_Your goal_
Lines holding the word "computer" in the following material must be counted; give only the resulting number.
*** Records for processing Section Begins ***
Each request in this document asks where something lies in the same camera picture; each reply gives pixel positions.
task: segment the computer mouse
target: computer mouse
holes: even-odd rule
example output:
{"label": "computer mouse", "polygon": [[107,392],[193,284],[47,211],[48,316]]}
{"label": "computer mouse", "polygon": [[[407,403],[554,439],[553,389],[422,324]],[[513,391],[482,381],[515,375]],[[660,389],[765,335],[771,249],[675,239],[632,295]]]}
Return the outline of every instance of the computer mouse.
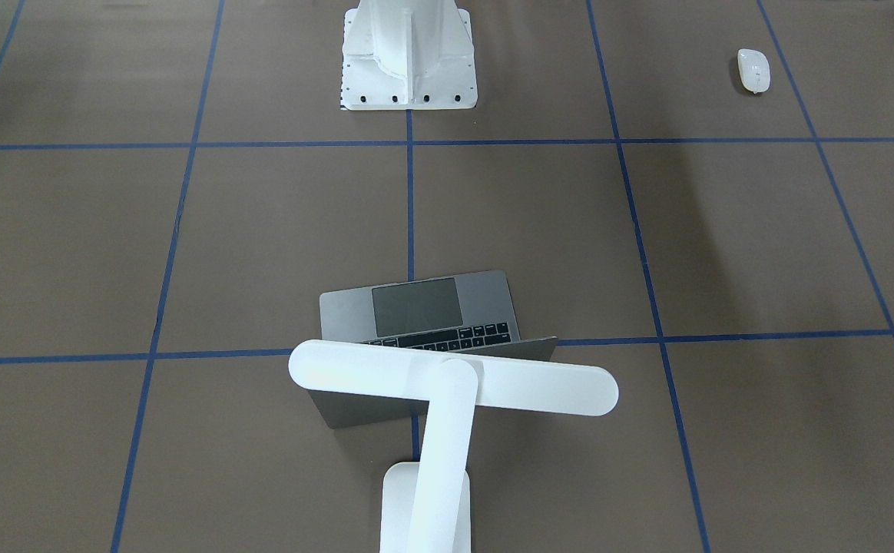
*** Records for processing Section Ends ***
_Your response_
5